- **ABOUT THIS TASK**: Would you retype the listing word for word, skipping its pictures?

┌──

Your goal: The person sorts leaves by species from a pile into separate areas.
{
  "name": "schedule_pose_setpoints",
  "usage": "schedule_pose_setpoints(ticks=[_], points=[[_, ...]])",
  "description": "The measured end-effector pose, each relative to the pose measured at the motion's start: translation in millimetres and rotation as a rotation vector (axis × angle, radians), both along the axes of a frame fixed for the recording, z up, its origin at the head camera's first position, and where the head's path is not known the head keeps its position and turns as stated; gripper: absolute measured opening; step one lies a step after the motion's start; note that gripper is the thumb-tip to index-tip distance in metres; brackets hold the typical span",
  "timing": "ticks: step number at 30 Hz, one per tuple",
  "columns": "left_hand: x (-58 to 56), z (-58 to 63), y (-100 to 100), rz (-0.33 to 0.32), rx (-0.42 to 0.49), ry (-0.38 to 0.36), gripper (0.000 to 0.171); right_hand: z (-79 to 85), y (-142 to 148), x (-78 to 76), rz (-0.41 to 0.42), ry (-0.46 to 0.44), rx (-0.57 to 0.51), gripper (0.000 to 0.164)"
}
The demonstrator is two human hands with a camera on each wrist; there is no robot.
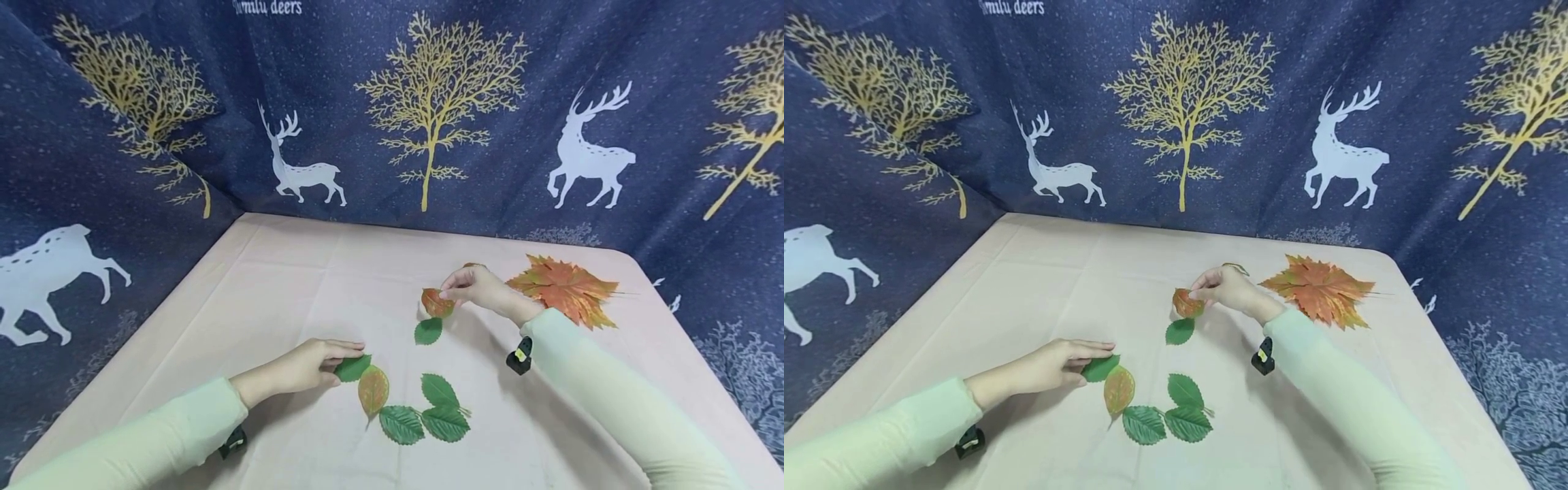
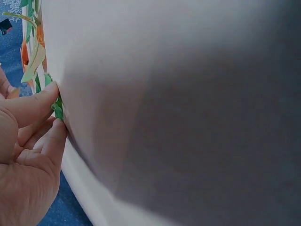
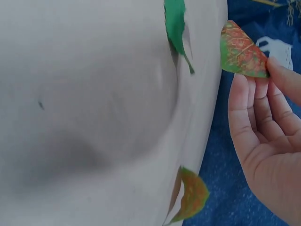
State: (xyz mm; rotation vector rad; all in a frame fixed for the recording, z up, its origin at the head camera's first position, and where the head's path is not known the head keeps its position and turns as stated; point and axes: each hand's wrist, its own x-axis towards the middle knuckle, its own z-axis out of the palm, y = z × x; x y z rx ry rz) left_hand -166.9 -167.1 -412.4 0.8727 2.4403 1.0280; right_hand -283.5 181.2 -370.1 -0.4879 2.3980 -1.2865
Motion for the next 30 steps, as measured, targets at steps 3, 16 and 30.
schedule_pose_setpoints(ticks=[3,16,30], points=[[-0.5,-1.4,-0.6,-0.002,0.0,0.007,0.057,0.6,4.0,-6.3,-0.058,-0.004,-0.014,0.023],[0.0,-1.0,0.5,-0.004,0.001,0.013,0.056,-0.6,9.0,-28.4,-0.211,-0.006,-0.062,0.024],[-0.5,-1.8,-0.7,0.011,-0.001,-0.032,0.057,-5.4,12.6,-59.5,-0.35,0.074,-0.046,0.024]])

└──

- **RESULT BELOW**:
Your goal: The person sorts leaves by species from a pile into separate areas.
{
  "name": "schedule_pose_setpoints",
  "usage": "schedule_pose_setpoints(ticks=[_], points=[[_, ...]])",
  "description": "The measured end-effector pose, each relative to the pose measured at the motion's start: translation in millimetres and rotation as a rotation vector (axis × angle, radians), both along the axes of a frame fixed for the recording, z up, its origin at the head camera's first position, and where the head's path is not known the head keeps its position and turns as stated; gripper: absolute measured opening; step one lies a step after the motion's start; note that gripper is the thumb-tip to index-tip distance in metres; brackets hold the typical span",
  "timing": "ticks: step number at 30 Hz, one per tuple",
  "columns": "left_hand: x (-58 to 56), z (-58 to 63), y (-100 to 100), rz (-0.33 to 0.32), rx (-0.42 to 0.49), ry (-0.38 to 0.36), gripper (0.000 to 0.171); right_hand: z (-79 to 85), y (-142 to 148), x (-78 to 76), rz (-0.41 to 0.42), ry (-0.46 to 0.44), rx (-0.57 to 0.51), gripper (0.000 to 0.164)"
}
The demonstrator is two human hands with a camera on each wrist; there is no robot.
State: (xyz mm; rotation vector rad; all in a frame fixed for the recording, z up, its origin at the head camera's first position, and where the head's path is not known the head keeps its position and turns as stated; point and axes: each hand's wrist, its own x-axis towards the middle knuckle, its own z-axis out of the palm, y = z × x; x y z rx ry rz) left_hand -166.9 -167.1 -412.4 0.8727 2.4403 1.0280; right_hand -283.5 181.2 -370.1 -0.4879 2.3980 -1.2865
Motion for the next 30 steps, as measured, targets at steps 3, 16 and 30.
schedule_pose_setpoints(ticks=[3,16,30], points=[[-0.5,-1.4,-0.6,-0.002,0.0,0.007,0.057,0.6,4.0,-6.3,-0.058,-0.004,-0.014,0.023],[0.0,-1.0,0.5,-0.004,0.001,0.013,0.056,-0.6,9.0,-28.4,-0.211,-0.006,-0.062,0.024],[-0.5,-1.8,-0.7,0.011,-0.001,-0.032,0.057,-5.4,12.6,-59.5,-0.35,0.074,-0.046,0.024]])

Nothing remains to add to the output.